(About this exercise)
Return precisely the opening lines of the listing below, ending with the line that contains "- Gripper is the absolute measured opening".

(Given data)
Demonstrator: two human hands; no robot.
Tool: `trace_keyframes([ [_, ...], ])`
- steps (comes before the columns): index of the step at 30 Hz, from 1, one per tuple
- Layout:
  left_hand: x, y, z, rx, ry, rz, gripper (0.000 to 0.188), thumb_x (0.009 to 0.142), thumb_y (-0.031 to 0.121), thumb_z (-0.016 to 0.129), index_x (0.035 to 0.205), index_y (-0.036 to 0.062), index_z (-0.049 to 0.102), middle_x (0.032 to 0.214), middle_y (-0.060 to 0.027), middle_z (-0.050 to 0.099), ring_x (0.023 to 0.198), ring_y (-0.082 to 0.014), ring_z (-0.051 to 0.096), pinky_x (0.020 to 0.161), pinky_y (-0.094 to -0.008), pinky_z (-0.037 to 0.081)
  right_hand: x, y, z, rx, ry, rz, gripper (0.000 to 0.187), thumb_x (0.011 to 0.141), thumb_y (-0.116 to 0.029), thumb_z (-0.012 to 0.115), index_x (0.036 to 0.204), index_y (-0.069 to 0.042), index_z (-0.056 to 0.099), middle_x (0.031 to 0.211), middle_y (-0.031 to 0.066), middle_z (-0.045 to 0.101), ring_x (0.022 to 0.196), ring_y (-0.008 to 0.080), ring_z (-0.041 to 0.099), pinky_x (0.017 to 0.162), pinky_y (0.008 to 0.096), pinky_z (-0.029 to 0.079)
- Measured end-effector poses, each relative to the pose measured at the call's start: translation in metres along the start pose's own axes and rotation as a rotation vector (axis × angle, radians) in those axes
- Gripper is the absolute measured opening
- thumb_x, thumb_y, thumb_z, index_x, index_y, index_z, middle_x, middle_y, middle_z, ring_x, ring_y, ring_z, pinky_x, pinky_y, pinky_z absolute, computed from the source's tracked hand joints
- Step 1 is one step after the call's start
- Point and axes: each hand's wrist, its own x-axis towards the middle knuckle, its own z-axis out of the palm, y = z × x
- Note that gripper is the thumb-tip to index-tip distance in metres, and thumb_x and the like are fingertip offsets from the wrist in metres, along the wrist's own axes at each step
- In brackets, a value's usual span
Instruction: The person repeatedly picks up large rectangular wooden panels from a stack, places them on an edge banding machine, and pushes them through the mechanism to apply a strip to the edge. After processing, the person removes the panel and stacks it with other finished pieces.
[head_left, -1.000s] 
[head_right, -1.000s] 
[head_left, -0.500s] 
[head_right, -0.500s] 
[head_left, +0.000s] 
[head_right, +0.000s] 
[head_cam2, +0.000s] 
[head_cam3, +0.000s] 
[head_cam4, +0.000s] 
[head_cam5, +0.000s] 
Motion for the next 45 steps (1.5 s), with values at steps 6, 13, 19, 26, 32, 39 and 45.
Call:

(Solution)
Demonstrator: two human hands; no robot.
Tool: `trace_keyframes([ [_, ...], ])`
- steps (comes before the columns): index of the step at 30 Hz, from 1, one per tuple
- Layout:
  left_hand: x, y, z, rx, ry, rz, gripper (0.000 to 0.188), thumb_x (0.009 to 0.142), thumb_y (-0.031 to 0.121), thumb_z (-0.016 to 0.129), index_x (0.035 to 0.205), index_y (-0.036 to 0.062), index_z (-0.049 to 0.102), middle_x (0.032 to 0.214), middle_y (-0.060 to 0.027), middle_z (-0.050 to 0.099), ring_x (0.023 to 0.198), ring_y (-0.082 to 0.014), ring_z (-0.051 to 0.096), pinky_x (0.020 to 0.161), pinky_y (-0.094 to -0.008), pinky_z (-0.037 to 0.081)
  right_hand: x, y, z, rx, ry, rz, gripper (0.000 to 0.187), thumb_x (0.011 to 0.141), thumb_y (-0.116 to 0.029), thumb_z (-0.012 to 0.115), index_x (0.036 to 0.204), index_y (-0.069 to 0.042), index_z (-0.056 to 0.099), middle_x (0.031 to 0.211), middle_y (-0.031 to 0.066), middle_z (-0.045 to 0.101), ring_x (0.022 to 0.196), ring_y (-0.008 to 0.080), ring_z (-0.041 to 0.099), pinky_x (0.017 to 0.162), pinky_y (0.008 to 0.096), pinky_z (-0.029 to 0.079)
- Measured end-effector poses, each relative to the pose measured at the call's start: translation in metres along the start pose's own axes and rotation as a rotation vector (axis × angle, radians) in those axes
- Gripper is the absolute measured opening

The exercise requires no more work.